■ Your goal ■
Lift out, unaltered, the lines of the material below between the line holding "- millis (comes" and the line holding "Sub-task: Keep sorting", counting both.

■ Data extract ■
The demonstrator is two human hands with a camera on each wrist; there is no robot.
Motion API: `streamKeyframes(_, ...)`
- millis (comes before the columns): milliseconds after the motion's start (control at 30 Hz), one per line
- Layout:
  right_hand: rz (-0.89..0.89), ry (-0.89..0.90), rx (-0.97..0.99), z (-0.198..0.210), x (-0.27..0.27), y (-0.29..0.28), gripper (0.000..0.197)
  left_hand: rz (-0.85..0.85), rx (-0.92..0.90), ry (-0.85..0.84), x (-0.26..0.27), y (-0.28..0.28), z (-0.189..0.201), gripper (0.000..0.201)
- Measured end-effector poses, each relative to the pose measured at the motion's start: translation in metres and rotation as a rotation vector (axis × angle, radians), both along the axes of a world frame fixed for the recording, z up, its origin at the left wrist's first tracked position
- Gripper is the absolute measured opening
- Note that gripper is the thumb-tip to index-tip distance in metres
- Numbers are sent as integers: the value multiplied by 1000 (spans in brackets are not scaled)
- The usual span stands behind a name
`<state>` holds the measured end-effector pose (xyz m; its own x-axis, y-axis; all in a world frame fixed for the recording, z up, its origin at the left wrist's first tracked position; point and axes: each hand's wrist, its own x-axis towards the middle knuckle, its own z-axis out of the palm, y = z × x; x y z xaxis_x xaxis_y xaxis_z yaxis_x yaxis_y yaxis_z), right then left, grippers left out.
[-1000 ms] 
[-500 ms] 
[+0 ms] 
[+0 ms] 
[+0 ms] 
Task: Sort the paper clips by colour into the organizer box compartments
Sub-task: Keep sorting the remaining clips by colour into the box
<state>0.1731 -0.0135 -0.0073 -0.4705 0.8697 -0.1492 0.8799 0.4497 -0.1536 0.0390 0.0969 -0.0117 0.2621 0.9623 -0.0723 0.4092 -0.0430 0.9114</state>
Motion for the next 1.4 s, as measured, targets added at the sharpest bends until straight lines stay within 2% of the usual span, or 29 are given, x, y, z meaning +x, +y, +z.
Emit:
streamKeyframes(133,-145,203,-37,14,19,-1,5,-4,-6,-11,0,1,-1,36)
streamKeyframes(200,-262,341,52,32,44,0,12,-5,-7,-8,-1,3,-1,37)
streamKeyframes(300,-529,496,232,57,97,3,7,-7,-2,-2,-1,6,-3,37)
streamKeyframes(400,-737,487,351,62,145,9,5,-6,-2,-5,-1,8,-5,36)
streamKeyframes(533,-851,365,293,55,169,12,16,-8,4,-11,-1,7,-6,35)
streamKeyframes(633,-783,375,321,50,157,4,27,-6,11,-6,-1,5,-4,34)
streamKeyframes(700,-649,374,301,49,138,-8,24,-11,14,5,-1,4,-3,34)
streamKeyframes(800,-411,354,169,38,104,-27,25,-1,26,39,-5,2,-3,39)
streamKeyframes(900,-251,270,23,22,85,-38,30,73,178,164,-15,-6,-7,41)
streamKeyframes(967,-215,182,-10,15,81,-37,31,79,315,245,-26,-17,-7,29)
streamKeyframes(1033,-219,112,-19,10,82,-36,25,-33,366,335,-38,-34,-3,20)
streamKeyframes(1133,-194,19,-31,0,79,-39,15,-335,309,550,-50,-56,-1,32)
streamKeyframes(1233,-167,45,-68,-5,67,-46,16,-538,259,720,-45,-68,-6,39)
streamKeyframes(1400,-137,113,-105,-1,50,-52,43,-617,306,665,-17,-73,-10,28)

■ Output of the task ■
- millis (comes before the columns): milliseconds after the motion's start (control at 30 Hz), one per line
- Layout:
  right_hand: rz (-0.89..0.89), ry (-0.89..0.90), rx (-0.97..0.99), z (-0.198..0.210), x (-0.27..0.27), y (-0.29..0.28), gripper (0.000..0.197)
  left_hand: rz (-0.85..0.85), rx (-0.92..0.90), ry (-0.85..0.84), x (-0.26..0.27), y (-0.28..0.28), z (-0.189..0.201), gripper (0.000..0.201)
- Measured end-effector poses, each relative to the pose measured at the motion's start: translation in metres and rotation as a rotation vector (axis × angle, radians), both along the axes of a world frame fixed for the recording, z up, its origin at the left wrist's first tracked position
- Gripper is the absolute measured opening
- Note that gripper is the thumb-tip to index-tip distance in metres
- Numbers are sent as integers: the value multiplied by 1000 (spans in brackets are not scaled)
- The usual span stands behind a name
`<state>` holds the measured end-effector pose (xyz m; its own x-axis, y-axis; all in a world frame fixed for the recording, z up, its origin at the left wrist's first tracked position; point and axes: each hand's wrist, its own x-axis towards the middle knuckle, its own z-axis out of the palm, y = z × x; x y z xaxis_x xaxis_y xaxis_z yaxis_x yaxis_y yaxis_z), right then left, grippers left out.
[-1000 ms] 
[-500 ms] 
[+0 ms] 
[+0 ms] 
[+0 ms] 
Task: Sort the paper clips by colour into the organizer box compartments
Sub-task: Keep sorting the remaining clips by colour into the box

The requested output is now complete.